What to produce:
Your response must be made up of each line in the data below that contains the string "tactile".

Input records:
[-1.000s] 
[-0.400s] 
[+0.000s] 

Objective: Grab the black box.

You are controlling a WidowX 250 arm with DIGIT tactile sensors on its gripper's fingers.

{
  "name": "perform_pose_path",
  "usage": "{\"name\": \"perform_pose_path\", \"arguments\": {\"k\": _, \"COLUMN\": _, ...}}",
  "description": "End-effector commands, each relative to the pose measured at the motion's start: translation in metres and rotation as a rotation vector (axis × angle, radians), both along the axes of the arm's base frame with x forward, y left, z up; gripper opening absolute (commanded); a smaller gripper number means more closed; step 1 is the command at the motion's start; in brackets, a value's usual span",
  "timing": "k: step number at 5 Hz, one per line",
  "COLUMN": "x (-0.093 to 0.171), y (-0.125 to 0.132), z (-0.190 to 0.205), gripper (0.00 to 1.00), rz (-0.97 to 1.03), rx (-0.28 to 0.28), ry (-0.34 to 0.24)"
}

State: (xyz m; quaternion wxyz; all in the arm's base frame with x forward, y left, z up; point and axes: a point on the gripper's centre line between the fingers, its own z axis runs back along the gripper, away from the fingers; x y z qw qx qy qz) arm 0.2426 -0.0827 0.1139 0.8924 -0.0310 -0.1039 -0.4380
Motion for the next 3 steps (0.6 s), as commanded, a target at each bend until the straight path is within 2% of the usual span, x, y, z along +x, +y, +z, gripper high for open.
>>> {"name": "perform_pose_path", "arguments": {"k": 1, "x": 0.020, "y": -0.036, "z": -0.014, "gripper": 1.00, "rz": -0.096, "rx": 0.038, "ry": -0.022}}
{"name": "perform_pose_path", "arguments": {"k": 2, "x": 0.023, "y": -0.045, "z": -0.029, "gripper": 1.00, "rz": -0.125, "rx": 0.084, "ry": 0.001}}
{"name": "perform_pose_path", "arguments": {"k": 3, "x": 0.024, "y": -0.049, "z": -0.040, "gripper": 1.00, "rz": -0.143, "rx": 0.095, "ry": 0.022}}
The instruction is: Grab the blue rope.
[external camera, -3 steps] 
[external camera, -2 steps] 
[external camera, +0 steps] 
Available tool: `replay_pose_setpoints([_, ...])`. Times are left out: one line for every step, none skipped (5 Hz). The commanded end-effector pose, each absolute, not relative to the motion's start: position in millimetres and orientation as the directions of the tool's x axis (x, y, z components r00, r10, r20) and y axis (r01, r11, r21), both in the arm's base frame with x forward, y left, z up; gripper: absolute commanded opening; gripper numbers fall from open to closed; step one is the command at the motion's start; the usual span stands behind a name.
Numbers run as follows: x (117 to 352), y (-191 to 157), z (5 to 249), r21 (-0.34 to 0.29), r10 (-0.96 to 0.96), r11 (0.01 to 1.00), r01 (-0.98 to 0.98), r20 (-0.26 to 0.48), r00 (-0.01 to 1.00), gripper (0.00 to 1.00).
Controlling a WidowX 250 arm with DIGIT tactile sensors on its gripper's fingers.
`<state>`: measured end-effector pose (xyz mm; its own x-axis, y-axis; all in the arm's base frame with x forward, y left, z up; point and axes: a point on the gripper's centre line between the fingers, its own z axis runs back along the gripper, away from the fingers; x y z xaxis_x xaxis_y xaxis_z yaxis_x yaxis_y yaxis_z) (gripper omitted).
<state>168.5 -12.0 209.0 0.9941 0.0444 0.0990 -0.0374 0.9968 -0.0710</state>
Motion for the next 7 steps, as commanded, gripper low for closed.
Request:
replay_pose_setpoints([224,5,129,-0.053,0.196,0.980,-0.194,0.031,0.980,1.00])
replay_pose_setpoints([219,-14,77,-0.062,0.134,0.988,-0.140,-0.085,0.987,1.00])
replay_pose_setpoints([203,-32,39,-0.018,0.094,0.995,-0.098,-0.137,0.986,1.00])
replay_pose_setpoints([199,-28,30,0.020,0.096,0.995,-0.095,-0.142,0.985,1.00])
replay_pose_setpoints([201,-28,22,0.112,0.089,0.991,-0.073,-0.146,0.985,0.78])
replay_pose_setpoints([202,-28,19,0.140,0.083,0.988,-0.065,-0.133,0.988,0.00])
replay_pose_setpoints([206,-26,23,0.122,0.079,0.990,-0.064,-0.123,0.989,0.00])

Response area:
You are controlling a WidowX 250 arm with DIGIT tactile sensors on its gripper's fingers.
Controlling a WidowX 250 arm with DIGIT tactile sensors on its gripper's fingers.

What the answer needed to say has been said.